Drafted with technical assistance from the World Bank and the IMF, the new bankruptcy law is expected to be submitted to Parliament by end-June 2016.
“It will incorporate best international practices, simplify the existing framework, allow for expedited approval of reorganization plans, and protect the economic and governance rights of secured and unsecured creditors,” the government says.
“The bankruptcy law, which is still being consulted among state institutions, focuses on debtor companies, not to take them out of the market as bankrupt, but to give them the opportunity to pay off debts and repay creditors,” says Klajdi Mati, the bankruptcy director at the justice ministry.
Lengthy bankruptcy procedures are one of the main concerns for the business community. The average duration of insolvency proceedings in Albania is 2 years while the cost of the proceedings, calculated as a percentage of the estate’s values is estimated at 10 percent, according to the latest Doing Business report published by the World Bank. Albania ranked 42nd out 189 countries in resolving insolvency in the 2016 Doing Business report, losing 2 places from the previous report.
The new law along with the introduction of out-of-court procedures of debt restructuring improving collateral execution, amendments to the Civil Procedure Code to speed foreclosure procedures and debt collection are expected to further reduce non-performing loans and stimulate sluggish credit.
Further reducing the level of non-performing loans, currently at 17 percent from a peak level of 25 percent in mid-2014, is also considered key for the recovery of credit.
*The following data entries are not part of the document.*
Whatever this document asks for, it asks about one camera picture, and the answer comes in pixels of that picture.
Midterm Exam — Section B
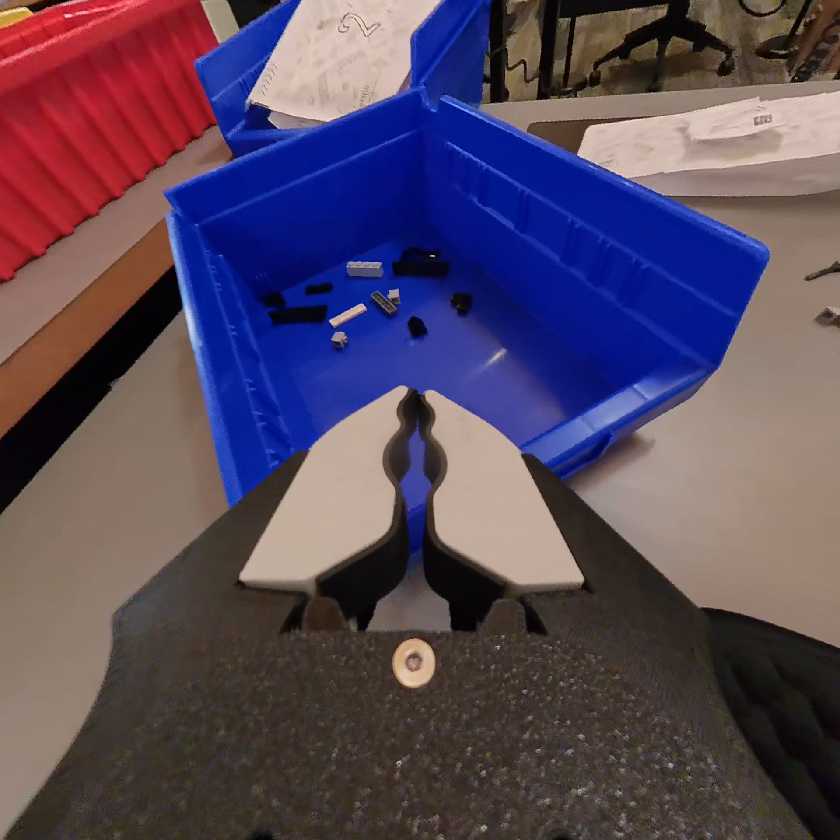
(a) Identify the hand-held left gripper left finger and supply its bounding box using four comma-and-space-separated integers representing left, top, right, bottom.
238, 386, 419, 632

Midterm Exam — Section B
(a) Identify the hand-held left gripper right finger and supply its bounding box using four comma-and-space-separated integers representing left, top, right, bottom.
423, 390, 586, 629

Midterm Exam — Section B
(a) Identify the grey desk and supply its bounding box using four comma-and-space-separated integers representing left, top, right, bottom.
0, 80, 840, 828

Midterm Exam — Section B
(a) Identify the wooden edged side table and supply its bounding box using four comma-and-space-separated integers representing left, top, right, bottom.
0, 125, 234, 434

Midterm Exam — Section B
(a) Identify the black quilted pad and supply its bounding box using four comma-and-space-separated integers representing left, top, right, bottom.
702, 607, 840, 840

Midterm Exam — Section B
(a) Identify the white printed paper bag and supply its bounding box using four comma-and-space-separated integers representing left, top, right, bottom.
577, 92, 840, 198

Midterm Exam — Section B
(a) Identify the blue storage bin stack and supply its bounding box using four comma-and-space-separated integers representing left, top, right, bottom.
195, 0, 493, 158

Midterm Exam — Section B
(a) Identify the printed paper sheet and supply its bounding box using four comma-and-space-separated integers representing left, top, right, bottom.
246, 0, 463, 129

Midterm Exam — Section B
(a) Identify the red storage bin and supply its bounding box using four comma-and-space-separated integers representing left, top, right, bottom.
0, 0, 221, 283

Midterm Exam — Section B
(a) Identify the black swivel chair base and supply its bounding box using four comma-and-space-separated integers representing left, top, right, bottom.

The new draft law has also extended the circle of monitoring entities not only within the scope of Bankruptcy Agency, the court of bankruptcy, the supervisor, also adding the role of the Prosecutor’s Office, of the High State Audit or that of the Supervisory Authorities of various sectors in the public interest.
The role of these entities pertains receiving information or verification of documents, court decisions, the plan of reorganization, of restructuring debt or transfers of the last three years of the entity before going bankrupt in order to avoid abuse or fraud in bankruptcy proceedings. The draft law provides that “… upon obtaining a copy of the decision to open bankruptcy proceedings, the prosecutor, in order to avoid abuse or fraud with the bankruptcy proceedings, verifies the transfers and the legal actions related to assets of the debtor and persons related to him/her, carried out at least during the last three years before the opening of insolvency proceedings”.
Regarding the debt restructuring through an extrajudicial agreement to be approved by the court, the draft law provides a set of provisions that envisage the reorganization alongside debt restructuring as part of an extrajudicial settlement through alternative dispute resolution, reaching an agreement that ought to be approved by the court.